International career
- 1895: England / 1 / (0)

= Gerard Dewhurst =

English footballer and businessman (1872 – 1956)

Gerard Powys Dewhurst J.P. (14 February 1872 – 29 March 1956; sometimes referred to as Gerald Powys Dewhurst) was an English cotton merchant and banker. He was also an amateur footballer, and earned one international cap for England in 1895, playing as an inside forward.

==Early and personal life==
Born in London, he was the son of George Bakewell Dewhurst and Frances Ada Dewhurst (née Mann). He grew up at Oughtrington Hall in Lymm, Cheshire, and was educated at Repton School, where he was a member of the school football XI in 1889 and 1890, and Trinity College, Cambridge. While at Cambridge, he earned a "blue" in 1892, 1893 and 1894.

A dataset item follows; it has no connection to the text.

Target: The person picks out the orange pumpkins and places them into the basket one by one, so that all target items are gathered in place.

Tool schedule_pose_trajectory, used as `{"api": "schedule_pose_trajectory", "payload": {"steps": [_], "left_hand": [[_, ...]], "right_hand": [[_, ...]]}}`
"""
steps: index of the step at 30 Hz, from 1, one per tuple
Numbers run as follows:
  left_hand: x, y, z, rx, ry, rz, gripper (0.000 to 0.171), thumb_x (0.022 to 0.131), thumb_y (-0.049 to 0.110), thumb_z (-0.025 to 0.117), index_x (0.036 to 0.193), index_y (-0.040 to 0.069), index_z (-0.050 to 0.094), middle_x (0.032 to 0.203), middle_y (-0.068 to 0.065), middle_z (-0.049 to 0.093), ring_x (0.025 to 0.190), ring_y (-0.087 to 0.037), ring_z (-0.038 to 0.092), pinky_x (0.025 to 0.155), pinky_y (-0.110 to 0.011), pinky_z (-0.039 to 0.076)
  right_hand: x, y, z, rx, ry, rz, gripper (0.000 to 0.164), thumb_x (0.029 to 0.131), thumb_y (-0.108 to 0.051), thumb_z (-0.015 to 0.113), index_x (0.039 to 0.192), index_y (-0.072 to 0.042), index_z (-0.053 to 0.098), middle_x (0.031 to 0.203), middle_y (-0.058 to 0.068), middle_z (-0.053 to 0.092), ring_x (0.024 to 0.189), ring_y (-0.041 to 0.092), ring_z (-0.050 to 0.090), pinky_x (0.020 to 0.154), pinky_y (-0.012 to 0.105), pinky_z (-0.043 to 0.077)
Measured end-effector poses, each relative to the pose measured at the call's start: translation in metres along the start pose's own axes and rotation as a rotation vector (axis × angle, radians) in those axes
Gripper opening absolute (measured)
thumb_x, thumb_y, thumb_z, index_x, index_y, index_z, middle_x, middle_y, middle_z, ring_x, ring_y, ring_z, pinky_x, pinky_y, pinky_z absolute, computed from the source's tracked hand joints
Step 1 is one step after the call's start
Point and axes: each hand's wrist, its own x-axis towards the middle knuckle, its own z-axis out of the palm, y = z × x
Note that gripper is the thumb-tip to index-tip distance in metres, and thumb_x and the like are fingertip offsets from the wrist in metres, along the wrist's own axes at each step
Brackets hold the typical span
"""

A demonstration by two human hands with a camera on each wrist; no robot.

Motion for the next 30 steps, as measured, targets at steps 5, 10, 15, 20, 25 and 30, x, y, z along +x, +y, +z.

In 1897 he married Mary Brougham, by whom he had two sons.

==Football career==
Dewhurst played for Liverpool Ramblers and the Corinthians as an amateur, and also played one game for Liverpool against Crewe Alexandra on 24 March 1894. He made 32 appearances for the Corinthians between 1892 and 1895, scoring 18 goals.

He earned one cap for England in a British Home Championship against Wales on 18 March 1895, whilst registered as a Liverpool Ramblers player. All eleven England players were members of the Corinthian club and were expected to produce an easy victory; in the event, Wales proved stronger than expected and the match ended in a 1–1 draw with Rupert Sandilands equalizing shortly after Wales took the lead through Billy Lewis.

==Business career==
Dewhurst joined his family cotton trading firm, Geo. & R. Dewhurst Ltd. of Manchester, becoming Chairman and Managing Director. He was also Chairman of the Vulcan Insurance Company of Manchester, a director of the London Assurance Corporation and a member of the Manchester Royal Exchange. He later worked as a banker with Williams Deacon's Bank, becoming Chairman, and as a director of The Royal Bank of Scotland.

He served as Justice of the Peace for Denbighshire.

The Great Central Railway named one of its GCR Class 11F "Improved Director" steam locomotives after him, No. 507 (later L.N.E.R. No. 5507 and B.R. No. 62661).